Could you please return each line of the data that has the word "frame"?

[RAW DATA]

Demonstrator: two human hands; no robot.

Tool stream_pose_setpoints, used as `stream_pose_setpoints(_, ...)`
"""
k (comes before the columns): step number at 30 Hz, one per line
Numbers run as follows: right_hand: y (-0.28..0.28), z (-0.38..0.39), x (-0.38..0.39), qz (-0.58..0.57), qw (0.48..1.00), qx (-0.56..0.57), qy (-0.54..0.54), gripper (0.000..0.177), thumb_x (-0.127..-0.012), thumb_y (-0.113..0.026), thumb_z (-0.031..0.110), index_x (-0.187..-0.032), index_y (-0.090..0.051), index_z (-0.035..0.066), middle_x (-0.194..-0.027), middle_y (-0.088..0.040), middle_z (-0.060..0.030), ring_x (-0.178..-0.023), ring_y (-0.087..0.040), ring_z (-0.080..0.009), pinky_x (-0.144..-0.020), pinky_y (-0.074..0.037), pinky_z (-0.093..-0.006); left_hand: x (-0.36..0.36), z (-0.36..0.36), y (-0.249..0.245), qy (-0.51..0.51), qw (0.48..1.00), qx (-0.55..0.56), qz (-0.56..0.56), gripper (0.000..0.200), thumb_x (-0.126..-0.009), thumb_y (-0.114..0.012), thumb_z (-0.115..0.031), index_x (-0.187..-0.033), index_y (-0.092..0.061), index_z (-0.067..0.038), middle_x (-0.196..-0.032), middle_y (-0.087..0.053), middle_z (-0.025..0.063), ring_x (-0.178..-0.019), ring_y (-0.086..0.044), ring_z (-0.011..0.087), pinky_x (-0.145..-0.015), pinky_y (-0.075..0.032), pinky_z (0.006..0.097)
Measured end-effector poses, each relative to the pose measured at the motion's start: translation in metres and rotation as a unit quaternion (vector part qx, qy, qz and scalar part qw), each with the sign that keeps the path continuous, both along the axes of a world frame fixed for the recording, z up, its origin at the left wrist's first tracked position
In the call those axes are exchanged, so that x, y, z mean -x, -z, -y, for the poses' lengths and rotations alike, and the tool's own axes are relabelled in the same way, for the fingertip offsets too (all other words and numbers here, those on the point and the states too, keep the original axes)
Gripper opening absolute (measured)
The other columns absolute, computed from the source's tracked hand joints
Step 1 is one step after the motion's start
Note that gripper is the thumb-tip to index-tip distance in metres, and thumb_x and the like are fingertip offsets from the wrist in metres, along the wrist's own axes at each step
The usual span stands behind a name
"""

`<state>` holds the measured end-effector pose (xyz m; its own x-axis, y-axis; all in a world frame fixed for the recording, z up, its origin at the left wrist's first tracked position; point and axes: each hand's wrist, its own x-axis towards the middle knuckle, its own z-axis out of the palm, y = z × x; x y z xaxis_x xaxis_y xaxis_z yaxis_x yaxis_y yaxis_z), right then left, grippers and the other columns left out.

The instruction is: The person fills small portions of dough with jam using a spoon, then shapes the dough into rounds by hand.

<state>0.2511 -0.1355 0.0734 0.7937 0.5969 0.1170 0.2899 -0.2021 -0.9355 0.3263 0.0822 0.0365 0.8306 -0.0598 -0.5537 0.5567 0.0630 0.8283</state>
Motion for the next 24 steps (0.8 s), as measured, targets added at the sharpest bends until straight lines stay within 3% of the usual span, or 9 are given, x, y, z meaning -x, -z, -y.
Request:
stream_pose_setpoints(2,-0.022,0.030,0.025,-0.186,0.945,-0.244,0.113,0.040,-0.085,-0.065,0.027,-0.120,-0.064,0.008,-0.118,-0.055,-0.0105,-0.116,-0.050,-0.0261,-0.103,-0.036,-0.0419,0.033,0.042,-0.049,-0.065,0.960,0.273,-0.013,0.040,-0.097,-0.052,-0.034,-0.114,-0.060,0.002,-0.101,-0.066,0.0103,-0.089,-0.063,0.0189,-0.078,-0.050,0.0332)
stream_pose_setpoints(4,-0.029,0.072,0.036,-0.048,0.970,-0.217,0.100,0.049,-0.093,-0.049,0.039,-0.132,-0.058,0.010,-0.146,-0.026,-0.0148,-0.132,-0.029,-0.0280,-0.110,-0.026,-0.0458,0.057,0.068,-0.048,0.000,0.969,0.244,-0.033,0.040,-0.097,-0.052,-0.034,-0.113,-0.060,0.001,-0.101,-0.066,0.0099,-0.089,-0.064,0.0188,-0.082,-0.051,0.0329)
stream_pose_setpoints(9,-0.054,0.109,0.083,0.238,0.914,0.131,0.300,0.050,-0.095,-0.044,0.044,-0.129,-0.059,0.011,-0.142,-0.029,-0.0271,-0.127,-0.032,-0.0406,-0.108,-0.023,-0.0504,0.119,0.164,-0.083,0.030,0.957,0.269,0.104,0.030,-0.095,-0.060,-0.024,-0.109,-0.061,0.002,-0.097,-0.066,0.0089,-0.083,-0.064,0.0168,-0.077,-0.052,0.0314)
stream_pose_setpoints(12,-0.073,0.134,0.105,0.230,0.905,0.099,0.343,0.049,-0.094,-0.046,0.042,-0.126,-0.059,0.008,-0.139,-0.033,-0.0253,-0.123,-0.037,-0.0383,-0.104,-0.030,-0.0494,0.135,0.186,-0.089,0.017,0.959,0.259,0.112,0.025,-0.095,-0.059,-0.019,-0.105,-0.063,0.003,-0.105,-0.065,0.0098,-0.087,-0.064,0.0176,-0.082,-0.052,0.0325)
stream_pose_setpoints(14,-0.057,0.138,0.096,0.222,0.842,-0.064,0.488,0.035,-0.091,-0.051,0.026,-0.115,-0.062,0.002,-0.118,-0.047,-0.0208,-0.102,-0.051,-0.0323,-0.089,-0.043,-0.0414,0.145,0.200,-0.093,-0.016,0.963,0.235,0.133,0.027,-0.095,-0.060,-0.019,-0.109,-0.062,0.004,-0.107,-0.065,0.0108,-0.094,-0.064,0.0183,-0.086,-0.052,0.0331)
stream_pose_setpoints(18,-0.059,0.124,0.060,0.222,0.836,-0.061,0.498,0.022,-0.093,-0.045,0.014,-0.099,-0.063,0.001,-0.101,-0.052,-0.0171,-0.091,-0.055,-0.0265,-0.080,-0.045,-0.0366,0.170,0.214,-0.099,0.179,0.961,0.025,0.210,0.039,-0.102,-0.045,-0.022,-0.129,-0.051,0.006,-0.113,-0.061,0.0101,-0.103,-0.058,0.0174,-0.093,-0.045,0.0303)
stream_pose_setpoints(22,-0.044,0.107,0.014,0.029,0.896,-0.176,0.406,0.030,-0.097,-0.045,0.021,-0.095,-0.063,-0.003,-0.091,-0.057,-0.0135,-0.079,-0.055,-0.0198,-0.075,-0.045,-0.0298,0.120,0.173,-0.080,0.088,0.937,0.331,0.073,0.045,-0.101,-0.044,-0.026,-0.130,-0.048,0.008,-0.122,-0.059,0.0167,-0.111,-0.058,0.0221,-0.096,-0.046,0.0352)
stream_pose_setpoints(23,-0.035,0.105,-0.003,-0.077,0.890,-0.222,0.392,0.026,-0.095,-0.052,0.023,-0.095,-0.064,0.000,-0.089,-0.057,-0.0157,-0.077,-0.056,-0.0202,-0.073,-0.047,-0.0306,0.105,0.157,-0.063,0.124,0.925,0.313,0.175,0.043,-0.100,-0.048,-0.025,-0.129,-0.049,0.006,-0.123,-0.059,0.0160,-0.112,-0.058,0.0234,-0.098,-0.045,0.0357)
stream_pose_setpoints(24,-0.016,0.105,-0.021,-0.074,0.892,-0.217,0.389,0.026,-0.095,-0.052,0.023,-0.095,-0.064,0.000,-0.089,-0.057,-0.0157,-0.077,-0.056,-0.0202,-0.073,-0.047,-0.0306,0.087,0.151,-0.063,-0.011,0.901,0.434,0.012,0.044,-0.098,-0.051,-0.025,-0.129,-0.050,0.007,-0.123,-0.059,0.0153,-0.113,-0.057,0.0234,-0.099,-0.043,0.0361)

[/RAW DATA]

EXPECTED OUTPUT
Measured end-effector poses, each relative to the pose measured at the motion's start: translation in metres and rotation as a unit quaternion (vector part qx, qy, qz and scalar part qw), each with the sign that keeps the path continuous, both along the axes of a world frame fixed for the recording, z up, its origin at the left wrist's first tracked position
`<state>` holds the measured end-effector pose (xyz m; its own x-axis, y-axis; all in a world frame fixed for the recording, z up, its origin at the left wrist's first tracked position; point and axes: each hand's wrist, its own x-axis towards the middle knuckle, its own z-axis out of the palm, y = z × x; x y z xaxis_x xaxis_y xaxis_z yaxis_x yaxis_y yaxis_z), right then left, grippers and the other columns left out.

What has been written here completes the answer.